§ **The task**: In the listing below, count the lines that contain the string "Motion", and state that number without further words.

§ **Data provided**:
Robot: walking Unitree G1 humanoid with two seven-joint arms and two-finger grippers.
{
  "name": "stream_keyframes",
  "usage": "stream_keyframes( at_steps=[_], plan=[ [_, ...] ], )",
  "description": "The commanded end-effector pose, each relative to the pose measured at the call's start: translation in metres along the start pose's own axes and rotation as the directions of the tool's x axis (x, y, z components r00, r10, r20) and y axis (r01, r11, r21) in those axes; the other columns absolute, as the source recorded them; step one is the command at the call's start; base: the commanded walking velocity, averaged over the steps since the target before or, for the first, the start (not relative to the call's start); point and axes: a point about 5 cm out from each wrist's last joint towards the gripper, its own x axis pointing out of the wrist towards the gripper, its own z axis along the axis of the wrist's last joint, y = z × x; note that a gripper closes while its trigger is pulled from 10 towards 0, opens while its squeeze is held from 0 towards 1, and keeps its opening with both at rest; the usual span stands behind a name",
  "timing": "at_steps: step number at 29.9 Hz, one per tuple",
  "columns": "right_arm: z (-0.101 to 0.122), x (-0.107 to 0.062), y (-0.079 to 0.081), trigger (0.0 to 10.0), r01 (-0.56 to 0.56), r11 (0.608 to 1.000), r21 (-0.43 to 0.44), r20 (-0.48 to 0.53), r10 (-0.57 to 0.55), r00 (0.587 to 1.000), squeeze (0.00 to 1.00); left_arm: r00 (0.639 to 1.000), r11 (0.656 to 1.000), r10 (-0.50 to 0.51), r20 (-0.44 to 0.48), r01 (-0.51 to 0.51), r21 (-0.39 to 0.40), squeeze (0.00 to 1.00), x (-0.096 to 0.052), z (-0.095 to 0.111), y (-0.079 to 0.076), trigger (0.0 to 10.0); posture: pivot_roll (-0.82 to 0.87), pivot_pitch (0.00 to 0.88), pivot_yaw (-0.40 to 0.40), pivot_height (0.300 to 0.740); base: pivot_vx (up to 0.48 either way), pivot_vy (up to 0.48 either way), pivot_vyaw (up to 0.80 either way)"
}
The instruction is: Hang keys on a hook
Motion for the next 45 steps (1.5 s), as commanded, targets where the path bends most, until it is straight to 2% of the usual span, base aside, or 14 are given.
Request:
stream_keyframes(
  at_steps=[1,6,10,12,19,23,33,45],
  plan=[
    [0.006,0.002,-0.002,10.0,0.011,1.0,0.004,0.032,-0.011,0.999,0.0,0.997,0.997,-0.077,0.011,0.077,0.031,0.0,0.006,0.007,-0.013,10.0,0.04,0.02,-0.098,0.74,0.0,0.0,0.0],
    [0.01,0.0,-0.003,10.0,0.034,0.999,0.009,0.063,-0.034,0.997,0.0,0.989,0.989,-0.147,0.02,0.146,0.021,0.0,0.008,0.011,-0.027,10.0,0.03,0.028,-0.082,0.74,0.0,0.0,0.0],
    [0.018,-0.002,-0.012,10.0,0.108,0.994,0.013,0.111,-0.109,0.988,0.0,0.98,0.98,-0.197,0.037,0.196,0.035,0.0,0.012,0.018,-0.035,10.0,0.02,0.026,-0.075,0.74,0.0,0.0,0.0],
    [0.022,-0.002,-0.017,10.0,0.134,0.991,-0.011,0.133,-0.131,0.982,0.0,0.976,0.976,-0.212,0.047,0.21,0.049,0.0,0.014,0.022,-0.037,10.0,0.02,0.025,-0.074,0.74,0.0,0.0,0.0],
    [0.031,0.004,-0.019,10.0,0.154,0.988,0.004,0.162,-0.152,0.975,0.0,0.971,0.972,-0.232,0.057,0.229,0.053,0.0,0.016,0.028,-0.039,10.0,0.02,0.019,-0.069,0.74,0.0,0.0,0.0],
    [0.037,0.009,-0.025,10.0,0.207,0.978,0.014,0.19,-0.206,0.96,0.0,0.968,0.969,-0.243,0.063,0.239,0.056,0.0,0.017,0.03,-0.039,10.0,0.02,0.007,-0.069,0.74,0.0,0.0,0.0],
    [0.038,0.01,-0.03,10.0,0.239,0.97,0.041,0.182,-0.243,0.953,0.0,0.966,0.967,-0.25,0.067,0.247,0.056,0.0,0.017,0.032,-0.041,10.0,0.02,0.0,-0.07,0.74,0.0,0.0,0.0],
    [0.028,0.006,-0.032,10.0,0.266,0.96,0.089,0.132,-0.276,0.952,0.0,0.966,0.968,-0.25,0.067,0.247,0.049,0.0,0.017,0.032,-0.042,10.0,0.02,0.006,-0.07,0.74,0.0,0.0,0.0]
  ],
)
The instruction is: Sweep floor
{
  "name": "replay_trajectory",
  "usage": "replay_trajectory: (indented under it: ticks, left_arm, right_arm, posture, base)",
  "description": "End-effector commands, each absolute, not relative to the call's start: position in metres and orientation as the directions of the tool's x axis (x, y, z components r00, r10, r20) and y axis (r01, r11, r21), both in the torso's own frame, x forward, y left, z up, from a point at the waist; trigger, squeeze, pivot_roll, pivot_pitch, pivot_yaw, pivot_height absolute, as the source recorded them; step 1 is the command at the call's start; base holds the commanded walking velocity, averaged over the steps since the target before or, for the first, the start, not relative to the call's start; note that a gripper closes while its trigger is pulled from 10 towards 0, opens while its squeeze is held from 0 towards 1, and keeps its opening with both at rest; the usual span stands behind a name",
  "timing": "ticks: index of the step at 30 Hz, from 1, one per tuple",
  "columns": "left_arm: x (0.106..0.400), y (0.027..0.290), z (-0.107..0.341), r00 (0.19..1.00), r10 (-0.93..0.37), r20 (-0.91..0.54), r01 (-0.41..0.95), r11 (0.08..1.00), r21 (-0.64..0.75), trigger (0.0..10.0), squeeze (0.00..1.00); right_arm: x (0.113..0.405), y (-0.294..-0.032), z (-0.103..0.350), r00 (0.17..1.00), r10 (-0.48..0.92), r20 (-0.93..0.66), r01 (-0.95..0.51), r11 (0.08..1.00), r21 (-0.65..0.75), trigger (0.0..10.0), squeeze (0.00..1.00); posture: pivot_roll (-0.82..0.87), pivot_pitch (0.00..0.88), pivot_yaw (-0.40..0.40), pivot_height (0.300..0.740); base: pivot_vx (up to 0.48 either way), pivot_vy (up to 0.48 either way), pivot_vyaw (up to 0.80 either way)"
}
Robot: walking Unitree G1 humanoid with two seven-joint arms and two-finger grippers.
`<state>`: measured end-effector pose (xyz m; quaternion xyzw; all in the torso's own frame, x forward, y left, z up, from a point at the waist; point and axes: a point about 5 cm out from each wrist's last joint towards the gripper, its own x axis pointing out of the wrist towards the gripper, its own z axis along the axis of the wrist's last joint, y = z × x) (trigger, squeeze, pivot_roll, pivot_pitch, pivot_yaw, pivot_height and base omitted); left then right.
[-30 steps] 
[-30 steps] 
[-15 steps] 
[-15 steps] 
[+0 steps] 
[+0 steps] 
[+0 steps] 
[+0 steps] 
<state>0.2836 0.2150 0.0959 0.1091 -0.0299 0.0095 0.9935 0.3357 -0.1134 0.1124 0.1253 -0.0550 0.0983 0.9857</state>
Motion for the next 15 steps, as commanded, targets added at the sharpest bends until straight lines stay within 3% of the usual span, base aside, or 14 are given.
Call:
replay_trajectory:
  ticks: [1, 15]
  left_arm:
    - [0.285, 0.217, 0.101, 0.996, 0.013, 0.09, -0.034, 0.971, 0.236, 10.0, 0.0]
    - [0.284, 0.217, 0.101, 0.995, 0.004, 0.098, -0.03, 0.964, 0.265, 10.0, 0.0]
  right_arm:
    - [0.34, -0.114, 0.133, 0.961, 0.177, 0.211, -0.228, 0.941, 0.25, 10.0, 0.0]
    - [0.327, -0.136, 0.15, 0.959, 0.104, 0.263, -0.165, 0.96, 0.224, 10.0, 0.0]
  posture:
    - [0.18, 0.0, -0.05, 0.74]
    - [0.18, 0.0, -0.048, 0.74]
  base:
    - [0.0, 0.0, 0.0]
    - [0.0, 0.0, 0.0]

§ **Task answer**: 2